Remarkably, rather than breaking the DNA folding mechanism, Bath’s experiment still produced a surprising number of well-folded shapes. The result, he says, demonstrates the existence of folding pathways that steer the system towards well-folded shapes through a vast folding landscape littered with traps. ‘In any given experiment, we observe a mixture of well-folded shapes, some shapes more abundant than others,’ he explains. ‘The mixture serves as a record of events that take place along the folding pathway, it we tweak the folding pathway then the distribution of shapes that we observe will change.’

The DNA base sequences of the staples can bind to the template strand in more than one location, giving different folding sequences.
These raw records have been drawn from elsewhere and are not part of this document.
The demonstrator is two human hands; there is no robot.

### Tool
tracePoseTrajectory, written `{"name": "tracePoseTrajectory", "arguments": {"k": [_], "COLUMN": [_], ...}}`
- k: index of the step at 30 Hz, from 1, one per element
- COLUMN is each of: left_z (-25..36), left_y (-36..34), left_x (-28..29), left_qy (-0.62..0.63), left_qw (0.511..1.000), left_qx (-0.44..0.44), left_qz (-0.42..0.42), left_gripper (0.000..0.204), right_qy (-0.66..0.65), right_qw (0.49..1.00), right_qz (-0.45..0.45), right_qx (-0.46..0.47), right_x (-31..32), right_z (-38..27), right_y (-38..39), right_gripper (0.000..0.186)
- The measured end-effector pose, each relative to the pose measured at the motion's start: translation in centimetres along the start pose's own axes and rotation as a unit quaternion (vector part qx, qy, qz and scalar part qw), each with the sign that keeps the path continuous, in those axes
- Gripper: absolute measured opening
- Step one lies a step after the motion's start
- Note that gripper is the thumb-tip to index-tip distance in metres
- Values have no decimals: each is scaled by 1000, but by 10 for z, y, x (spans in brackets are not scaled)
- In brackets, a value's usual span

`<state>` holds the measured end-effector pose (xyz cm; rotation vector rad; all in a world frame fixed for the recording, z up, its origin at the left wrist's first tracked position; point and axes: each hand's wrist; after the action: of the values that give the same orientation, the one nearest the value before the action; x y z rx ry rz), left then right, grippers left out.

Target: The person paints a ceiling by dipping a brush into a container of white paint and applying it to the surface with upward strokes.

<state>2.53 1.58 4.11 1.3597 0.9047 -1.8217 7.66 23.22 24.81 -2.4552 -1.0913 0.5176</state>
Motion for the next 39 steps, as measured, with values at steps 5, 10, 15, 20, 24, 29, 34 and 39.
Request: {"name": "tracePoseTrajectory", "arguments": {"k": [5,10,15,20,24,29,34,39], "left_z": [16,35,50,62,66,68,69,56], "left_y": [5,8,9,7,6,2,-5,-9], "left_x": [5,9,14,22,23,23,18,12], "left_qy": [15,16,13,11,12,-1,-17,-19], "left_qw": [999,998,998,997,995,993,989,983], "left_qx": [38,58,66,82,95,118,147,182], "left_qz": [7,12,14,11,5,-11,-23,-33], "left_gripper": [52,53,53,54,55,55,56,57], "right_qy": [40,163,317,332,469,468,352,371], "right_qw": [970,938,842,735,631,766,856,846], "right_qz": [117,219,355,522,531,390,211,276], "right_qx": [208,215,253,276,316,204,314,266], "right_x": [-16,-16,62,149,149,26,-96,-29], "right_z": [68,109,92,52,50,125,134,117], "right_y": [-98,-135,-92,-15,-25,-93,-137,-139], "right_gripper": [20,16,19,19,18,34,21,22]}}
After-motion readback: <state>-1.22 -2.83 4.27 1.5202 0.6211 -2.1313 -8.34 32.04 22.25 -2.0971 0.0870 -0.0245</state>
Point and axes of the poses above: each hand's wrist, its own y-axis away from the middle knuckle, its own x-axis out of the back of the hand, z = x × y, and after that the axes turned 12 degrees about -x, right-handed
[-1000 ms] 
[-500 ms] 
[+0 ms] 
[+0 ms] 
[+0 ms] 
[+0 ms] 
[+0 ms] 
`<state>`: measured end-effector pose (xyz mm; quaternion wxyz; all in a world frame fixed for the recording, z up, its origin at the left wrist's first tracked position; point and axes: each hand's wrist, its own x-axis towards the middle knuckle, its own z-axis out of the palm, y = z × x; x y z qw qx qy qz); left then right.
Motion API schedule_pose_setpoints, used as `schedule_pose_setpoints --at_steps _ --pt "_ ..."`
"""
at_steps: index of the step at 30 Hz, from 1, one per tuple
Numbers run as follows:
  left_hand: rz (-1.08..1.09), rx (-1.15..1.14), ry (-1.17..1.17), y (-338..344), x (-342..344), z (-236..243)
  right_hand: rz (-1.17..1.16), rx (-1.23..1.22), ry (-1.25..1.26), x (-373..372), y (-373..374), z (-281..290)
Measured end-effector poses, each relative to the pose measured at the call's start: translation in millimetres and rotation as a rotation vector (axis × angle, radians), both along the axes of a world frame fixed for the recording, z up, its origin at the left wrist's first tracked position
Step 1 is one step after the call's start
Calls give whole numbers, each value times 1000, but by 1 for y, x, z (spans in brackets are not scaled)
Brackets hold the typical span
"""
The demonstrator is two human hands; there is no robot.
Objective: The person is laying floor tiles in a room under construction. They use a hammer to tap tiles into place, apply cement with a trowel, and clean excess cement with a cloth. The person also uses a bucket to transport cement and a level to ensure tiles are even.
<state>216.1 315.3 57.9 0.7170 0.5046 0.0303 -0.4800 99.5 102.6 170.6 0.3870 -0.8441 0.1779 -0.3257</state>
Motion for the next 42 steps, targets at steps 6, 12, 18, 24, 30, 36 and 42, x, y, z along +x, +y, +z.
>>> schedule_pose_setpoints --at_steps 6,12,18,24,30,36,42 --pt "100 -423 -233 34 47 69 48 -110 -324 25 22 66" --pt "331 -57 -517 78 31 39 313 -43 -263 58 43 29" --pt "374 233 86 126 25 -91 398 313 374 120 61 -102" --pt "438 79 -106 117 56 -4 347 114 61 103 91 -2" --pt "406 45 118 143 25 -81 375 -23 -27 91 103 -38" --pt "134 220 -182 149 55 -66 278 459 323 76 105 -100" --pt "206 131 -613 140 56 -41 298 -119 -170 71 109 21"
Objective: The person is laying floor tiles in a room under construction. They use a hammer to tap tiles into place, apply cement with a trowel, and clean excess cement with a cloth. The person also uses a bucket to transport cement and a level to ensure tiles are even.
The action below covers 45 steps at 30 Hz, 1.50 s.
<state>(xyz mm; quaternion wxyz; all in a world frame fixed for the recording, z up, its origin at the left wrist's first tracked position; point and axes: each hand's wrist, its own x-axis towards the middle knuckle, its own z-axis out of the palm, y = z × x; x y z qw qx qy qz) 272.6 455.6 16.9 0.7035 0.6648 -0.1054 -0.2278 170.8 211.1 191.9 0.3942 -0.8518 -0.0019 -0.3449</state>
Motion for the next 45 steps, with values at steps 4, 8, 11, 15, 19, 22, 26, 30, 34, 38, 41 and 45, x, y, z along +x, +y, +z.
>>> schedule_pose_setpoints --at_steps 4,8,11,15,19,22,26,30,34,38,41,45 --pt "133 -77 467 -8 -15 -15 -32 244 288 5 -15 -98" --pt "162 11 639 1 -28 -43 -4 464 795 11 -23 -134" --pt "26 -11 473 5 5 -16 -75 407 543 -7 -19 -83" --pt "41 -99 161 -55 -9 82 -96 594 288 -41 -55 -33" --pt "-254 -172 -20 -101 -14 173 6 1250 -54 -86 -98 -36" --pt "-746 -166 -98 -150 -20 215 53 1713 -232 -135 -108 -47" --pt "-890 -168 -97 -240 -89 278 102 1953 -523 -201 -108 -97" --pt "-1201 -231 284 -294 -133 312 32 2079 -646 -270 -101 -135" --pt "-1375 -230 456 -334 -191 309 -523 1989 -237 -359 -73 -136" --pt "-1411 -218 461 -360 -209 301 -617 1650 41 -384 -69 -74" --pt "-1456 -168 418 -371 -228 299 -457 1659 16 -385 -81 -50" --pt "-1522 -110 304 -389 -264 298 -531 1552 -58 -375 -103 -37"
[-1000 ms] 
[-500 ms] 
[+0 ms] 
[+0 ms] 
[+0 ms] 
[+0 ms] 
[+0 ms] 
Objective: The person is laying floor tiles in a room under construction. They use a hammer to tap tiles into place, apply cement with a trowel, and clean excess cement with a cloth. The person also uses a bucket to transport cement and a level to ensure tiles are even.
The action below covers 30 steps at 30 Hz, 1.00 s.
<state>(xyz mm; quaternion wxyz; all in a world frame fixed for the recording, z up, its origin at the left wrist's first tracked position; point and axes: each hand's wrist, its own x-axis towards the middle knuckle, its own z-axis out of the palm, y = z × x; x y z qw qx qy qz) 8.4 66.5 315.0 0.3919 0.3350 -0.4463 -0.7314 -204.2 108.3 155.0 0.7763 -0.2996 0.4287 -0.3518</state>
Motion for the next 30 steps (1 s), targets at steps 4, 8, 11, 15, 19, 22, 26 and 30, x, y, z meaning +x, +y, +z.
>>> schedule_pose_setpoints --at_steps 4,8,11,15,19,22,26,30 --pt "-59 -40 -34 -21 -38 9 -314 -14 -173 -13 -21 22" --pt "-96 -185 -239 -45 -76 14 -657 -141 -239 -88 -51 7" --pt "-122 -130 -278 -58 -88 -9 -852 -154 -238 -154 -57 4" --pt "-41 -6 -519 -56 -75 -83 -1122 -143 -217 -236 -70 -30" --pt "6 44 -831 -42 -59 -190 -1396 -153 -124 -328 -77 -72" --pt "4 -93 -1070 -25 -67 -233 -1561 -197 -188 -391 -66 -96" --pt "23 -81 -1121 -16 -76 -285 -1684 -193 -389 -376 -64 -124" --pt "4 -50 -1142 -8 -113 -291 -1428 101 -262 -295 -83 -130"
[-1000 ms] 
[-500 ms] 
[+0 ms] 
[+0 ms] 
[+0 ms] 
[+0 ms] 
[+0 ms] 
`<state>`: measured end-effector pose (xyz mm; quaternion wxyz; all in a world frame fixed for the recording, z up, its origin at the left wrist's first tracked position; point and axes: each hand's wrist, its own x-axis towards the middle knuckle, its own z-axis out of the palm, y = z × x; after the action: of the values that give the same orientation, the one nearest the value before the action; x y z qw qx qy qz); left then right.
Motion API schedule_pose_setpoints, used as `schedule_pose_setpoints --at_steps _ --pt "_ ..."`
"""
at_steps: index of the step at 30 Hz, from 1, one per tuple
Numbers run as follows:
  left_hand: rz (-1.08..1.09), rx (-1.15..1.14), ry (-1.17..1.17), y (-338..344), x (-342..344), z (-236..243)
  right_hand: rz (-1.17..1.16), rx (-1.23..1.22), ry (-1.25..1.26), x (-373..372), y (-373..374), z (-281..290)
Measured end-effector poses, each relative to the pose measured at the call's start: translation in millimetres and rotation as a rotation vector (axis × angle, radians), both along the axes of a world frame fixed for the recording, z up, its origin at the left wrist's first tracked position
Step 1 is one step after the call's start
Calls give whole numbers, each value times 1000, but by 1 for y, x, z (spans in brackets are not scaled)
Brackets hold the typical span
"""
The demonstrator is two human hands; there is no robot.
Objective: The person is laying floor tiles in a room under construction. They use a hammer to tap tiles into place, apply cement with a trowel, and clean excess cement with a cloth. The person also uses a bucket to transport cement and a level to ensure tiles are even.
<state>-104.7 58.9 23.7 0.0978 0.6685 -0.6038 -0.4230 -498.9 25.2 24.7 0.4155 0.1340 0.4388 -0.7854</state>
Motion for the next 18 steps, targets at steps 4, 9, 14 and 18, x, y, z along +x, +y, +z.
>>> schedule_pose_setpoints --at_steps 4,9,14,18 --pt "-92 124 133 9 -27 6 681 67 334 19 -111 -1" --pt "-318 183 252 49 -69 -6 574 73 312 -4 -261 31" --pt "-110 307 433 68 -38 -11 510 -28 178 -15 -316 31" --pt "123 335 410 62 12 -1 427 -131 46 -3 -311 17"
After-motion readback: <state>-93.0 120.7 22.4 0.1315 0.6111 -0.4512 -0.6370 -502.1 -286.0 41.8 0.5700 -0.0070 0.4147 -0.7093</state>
The experiment reveals that there are rules that govern the folding of DNA origami – if these rules are incorporated into future designs then they should make the production of complex DNA structures more successful. But the goal of the experiment wasn't just about improving DNA origami structures, but understanding them. 'Simple DNA origami folds well, so from a technology point of view, there is no problem,' says Bath. 'But from a science point of view there is a problem – we do not understand how it works and we would like to understand.'

'For me, the motivation comes from looking at biological systems: they are full of molecular machines –machines that read and copy information, join and break molecules, shuttle cargo from one place to another and so on. At least in principle, there is no reason why we should not be able to build our own machines to tackle similar tasks but this is a tall task and we’ll have to start simple. DNA nanotechnology (of which DNA origami is a subset) offers a realistic route towards the design and construction of molecular machines. If we are serious about achieving those ambitious goals then we need to understand what we are doing.'

The full report in the journal Nature is co-authored by Katherine Dunn, Jon Bath, Andrew Turberfield, Tom Ouldridge, Frits Dannenberg and Marta Kwiatkowska from Oxford University.